As new generations age, with some 10,000 Americans expected to turn 65 every day over the next 15 years, the ability to extend life is increasing. But a logistical conversation about death is one that families, couples and policymakers can't avoid.
"Have you had the conservation?"
That's what 73-year-old Pulitzer prize winning journalist Ellen Goodman will ask when she's talking about the experience caring for her elderly mother that prompted her to co-found The Conversation Project, an initiative encouraging families to discuss their wishes early on.
Americans of a certain age -- you know who are, Baby Boomers -- may be having this conversation on end of life wishes with parents, while starting to think about having the conversation with adult children.
"The one thing that everyone has in common is that we're all mortal," said Goodman, who'll be exploring the topic at the AHIP Institute 2014 conference in Seattle along with Ira Byock, MD, a Dartmouth professor and advocate of "dying well," and Diane Meier, MD, the director of Mount Sinai's Center to Advance Palliative Care.
"Everybody has a story," said Goodman, a longtime Boston Globe columnist. "It's usually a story of a good death or a hard death."
Goodman isn't quite sure whether her mother, who suffered from dementia and passed away at an assisted living center in Greater Boston at the age of 92, had a good or bad death. That issue is a subjective one, and she has a larger goal.
"Basically a good death to me is one in which you are comfortable and not in pain and that leaves your survivors not depressed, anxious or guilty about whether they've done the right thing," Goodman said. "That varies tremendously among people."
The Conversation Project did a survey last fall and found that 90 percent of Americans think it is important to discuss end of life wishes, but that only 30 percent have had such a discussion with family members.
"We really need to change the culture," she said. "Our goal is to get people to the kitchen table and get them to talk."
"My mother and I had talked about all things except this one thing," Goodman recalled. "She would point to people in a bad place and say 'Pull the plug' but there's often no plug."
"It would have been much easier for me if I had heard her voice in my ear saying, 'I don't want any more treatment.' Or conversely, 'I want to stay alive as long as possible.'"

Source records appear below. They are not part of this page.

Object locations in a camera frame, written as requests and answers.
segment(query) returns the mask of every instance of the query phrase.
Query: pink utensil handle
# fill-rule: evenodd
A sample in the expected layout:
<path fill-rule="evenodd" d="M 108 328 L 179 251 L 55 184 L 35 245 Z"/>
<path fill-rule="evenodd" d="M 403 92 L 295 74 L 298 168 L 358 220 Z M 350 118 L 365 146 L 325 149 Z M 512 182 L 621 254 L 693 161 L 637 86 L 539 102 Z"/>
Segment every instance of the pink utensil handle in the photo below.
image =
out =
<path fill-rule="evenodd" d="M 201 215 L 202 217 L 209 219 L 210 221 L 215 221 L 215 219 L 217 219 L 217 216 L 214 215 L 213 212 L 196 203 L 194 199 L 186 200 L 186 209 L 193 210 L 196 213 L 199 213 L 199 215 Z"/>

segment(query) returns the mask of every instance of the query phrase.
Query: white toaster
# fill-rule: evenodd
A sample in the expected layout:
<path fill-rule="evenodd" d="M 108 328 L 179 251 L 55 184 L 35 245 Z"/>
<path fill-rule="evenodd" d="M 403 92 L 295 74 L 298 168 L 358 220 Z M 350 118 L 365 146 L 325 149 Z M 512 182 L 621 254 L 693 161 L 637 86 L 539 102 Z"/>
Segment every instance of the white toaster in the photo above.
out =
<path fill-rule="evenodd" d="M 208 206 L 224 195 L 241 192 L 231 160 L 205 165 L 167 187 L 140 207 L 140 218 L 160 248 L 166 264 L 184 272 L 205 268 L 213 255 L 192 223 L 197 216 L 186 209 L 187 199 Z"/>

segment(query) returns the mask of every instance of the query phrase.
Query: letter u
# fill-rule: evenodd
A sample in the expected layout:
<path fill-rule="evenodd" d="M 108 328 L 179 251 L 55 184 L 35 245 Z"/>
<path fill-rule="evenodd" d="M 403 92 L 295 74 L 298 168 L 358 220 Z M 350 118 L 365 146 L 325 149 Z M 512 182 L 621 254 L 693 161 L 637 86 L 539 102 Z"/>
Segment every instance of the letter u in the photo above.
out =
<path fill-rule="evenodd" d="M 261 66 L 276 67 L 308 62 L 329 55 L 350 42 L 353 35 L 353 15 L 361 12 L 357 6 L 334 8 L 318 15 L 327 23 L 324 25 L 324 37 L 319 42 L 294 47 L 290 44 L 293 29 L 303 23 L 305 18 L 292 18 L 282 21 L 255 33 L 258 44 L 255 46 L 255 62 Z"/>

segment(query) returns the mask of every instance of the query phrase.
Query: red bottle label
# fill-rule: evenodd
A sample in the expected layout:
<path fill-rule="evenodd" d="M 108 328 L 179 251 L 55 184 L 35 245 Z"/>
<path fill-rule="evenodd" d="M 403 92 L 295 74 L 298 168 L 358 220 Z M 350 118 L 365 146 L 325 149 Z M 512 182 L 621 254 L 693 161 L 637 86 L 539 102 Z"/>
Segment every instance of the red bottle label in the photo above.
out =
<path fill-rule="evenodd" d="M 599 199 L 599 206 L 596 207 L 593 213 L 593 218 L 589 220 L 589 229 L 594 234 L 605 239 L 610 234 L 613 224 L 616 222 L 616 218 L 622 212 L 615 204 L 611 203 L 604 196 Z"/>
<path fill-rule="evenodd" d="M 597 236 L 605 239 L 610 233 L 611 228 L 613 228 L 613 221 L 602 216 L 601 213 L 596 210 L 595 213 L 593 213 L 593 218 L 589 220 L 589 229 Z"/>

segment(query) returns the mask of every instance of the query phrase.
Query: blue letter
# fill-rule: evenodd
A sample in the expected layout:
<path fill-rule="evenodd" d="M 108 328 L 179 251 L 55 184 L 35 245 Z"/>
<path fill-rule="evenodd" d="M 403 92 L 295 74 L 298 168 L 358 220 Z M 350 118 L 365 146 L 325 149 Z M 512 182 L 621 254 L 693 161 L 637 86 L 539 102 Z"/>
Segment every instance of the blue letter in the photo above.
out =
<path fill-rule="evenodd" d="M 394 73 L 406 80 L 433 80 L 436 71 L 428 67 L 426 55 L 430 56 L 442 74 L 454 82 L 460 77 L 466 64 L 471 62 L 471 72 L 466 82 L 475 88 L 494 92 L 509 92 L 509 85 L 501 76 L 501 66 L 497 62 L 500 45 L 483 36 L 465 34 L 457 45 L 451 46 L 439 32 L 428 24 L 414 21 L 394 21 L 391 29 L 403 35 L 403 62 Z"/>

There is a conversation about death facing American society, from paying for experimental treatments, hospice and palliative care to whether terminally ill patients of sound mind should have legal rights to compassionate aid in dying. These issues are not going away.
Physician-assisted suicide, or death with dignity, is rare in the states that allow it -- Oregon, Washington, Vermont and Montana -- but its emergence is something the public will have to confront, either via their state legislatures or by popular referendum. In 2012, Massachusetts voters rejected the Death with Dignity Initiative by a vote of 51.9 percent to 48.1 percent.
The other two end of life specialists speaking at AHIP -- Dartmouth's Byock and Mount Sinai's Meier -- are both opponents of assisted suicide on principle.
In practice, they hope palliative care, like the initiatives they are plying, can reduce interest in legalizing the practice to begin with, in part through creating new ways of dying that address and avoid the concerns of death with dignity proponents -- loss of quality of life, emotional suffering and intensive hospital care.